You can see the parsing starts here

pub fn value(&self) -> String {
    let repr = self.repr.token.to_string();
    let (value, _suffix) = value::parse_lit_str(&repr);
    String::from(value)
}

And continues in the value module later in the file.

I think you're probably going to have to do something similar, which I agree is unfortunate.

H2CO3 · September 17, 2022, 4:53am

I don't understand why, though. syn was made exactly so that you don't have to reimplement this functionality yourself. You should really just use it for parsing non-trivial proc-macro input.

simonbuchan · September 17, 2022, 5:22am

Well it adds several seconds to a clean build that generally can't be parallelised, so if it's pretty trivial to avoid using, sure...

H2CO3 · September 17, 2022, 5:24am

Parsing Rust string literals is full of alternatives and edge cases, so I wouldn't classify it as "trivial". At least you could copy over the parsing code from syn, but I definitely don't think you should rewrite it manually.

FedericoStra · September 17, 2022, 11:15am

Ok, at least I didn't miss anything then.

So, just to be sure, are you saying that proc_macro alone does not expose in its public API any way at all to access the value represented by a literal, and users have to parse the literal themselves, either by hand or relying on syn for instance?

This was my impression while exploring the proc_macro documentation, but it seemed too strange to believe.

FedericoStra · September 17, 2022, 11:19am

The reason is not that I'm crazy

I was trying to contribute to a crate whose author expressly asked for avoiding syn if possible. I personally don't have any problem in dumping a quintillion of crates in [dependencies] if it makes coding easier (and especially more correct).

I 100% think I should not re-implement string literal parsing myself.

After a bit more search I came across the crate litrs which does precisely that, while claiming to be a much lighter dependency than syn.

H2CO3 · September 17, 2022, 11:35am

Ah, I see.

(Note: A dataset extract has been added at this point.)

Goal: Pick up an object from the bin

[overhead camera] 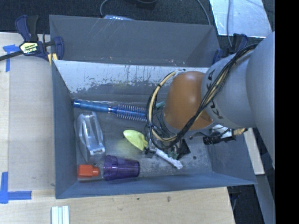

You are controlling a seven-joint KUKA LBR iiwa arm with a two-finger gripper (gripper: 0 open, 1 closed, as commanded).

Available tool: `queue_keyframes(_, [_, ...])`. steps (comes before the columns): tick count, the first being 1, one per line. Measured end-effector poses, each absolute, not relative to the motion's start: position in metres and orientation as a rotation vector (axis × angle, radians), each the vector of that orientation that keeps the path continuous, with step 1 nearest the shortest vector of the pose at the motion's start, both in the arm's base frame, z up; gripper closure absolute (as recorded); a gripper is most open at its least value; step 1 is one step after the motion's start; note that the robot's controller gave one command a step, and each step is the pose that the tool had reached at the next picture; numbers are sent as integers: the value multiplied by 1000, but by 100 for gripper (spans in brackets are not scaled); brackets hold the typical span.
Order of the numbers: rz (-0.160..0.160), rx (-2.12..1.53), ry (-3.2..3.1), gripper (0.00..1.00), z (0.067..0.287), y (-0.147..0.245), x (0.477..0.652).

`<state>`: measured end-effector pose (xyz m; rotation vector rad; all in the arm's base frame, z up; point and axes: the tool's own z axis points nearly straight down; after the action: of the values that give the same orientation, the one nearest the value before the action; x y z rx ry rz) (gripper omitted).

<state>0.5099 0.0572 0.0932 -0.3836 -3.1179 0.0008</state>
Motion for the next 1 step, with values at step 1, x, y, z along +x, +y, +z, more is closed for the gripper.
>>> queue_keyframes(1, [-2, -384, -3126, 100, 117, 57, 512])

That's a good reason indeed.

semicoleon · September 17, 2022, 4:53pm

That does appear to be the case, yes

It makes some sense given how proc macros work, and it gives macros the maximum amount of information. But it sure would be nice to be able to just get the "value" of the literal!

VorfeedCanal · September 17, 2022, 6:19pm

I always find such cases fascinating. Just why people expect that compiler do a lot of work which clearly belongs to later stages?

I understand that it's less extreme case than some other people's expectations (some even expected functions defined in file to be available to proc_macros in the expansion time).

But even than… at some point after the construction of the AST, but before the compiler begins constructing its semantic understanding of the program, it will expand all macros… the actual value of some literal clearly part of semantic understanding of the program why would it suddenly arrive at a different stage of processing?

kpreid · September 17, 2022, 8:10pm

The algorithm to find the end of a string literal is nearly identical to the algorithm to fully parse it to its value. Thus, needing to traverse it a second time with an independent implementation of the algorithm can seem like bad engineering.

That's why, in this case, I think.

VorfeedCanal · September 17, 2022, 8:54pm

I don't see how if you see \ then add two bytes, if you see " then stop, otherwise add one byte can be compared to full parse of literal. That's for normal literals. Raw literals have even less similarity: turning then into a string is trivial while turning them into a string is very easy.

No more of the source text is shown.